A morbid aside: I’m able to schedule the new content for HumbleDollar’s homepage well in advance. This allows me to publish updates, even if I’m traveling or on vacation. One result: Should I go under the next bus, new insights will continue to appear at the top of the homepage—as well as on Twitter and Facebook—for months afterward. Thanks to the miracle of technology, it seems we’re now able to be productive, even in death.
SHOULD YOU MAKE any changes to your finances in response to the new tax law? Three steps come to mind:
- Make extra-principal payments on your mortgage. With the standard deduction now so much higher, and the itemized deduction for state, local and property taxes capped at $10,000, all that mortgage interest is likely saving you little or nothing in taxes, as I explained in a recent article.
- Rethink your strategy for charitable giving. Bunching two or three years’ worth of charitable gifts into a single year may allow you to itemize and get some tax benefit from your generosity.

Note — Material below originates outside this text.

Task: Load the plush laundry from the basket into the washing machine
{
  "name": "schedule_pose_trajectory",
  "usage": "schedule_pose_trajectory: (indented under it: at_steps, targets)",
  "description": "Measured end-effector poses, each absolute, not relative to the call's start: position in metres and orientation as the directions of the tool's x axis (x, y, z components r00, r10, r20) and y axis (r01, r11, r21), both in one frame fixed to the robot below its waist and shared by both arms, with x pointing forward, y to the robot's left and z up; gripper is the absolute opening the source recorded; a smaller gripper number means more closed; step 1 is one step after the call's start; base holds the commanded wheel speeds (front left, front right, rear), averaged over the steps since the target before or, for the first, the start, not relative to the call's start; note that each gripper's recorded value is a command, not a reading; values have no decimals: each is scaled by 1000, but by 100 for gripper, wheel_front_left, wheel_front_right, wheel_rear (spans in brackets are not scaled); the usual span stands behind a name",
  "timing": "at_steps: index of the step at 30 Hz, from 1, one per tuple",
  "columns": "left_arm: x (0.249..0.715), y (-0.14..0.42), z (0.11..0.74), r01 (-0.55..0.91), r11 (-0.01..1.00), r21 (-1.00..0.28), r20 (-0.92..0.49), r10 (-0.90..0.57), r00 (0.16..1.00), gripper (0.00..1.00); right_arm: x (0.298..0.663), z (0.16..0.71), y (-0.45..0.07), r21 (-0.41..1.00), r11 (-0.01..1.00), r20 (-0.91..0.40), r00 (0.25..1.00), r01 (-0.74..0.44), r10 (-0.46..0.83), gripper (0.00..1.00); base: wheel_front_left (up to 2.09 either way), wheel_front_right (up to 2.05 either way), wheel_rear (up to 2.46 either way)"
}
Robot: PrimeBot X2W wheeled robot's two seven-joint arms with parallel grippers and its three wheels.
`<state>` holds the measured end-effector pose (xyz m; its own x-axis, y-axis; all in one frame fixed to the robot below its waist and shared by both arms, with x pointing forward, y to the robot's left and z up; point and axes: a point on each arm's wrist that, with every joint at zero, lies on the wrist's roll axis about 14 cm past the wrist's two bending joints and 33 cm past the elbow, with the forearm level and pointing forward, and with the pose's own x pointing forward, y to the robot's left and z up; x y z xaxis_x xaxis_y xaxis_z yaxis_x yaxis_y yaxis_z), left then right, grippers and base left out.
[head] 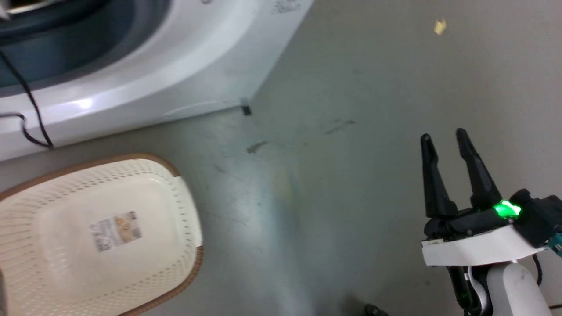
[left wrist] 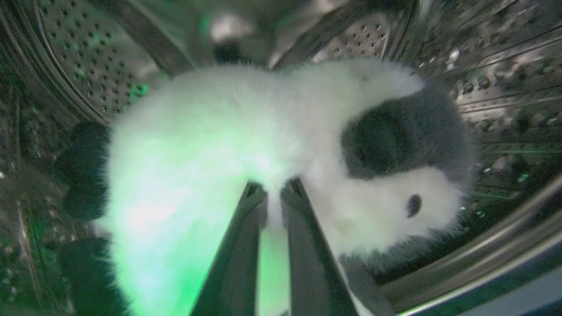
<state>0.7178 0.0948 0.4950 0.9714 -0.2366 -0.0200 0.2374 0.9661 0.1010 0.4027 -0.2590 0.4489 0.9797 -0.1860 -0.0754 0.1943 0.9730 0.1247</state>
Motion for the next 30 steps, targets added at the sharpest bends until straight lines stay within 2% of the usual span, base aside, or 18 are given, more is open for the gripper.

If you’re charitably inclined and over age 70½, also consider qualified charitable distributions from your IRA.
- Revisit your estate plan. The federal estate tax exclusion has climbed from $675,000 in 2001 to $11.2 million in 2018, plus that exclusion is now “portable,” meaning married couples can potentially bequeath $22.4 million tax-free. Got an estate plan that’s designed to avoid federal estate taxes? There’s a good chance it needs to be revised—or there could be unintended consequences.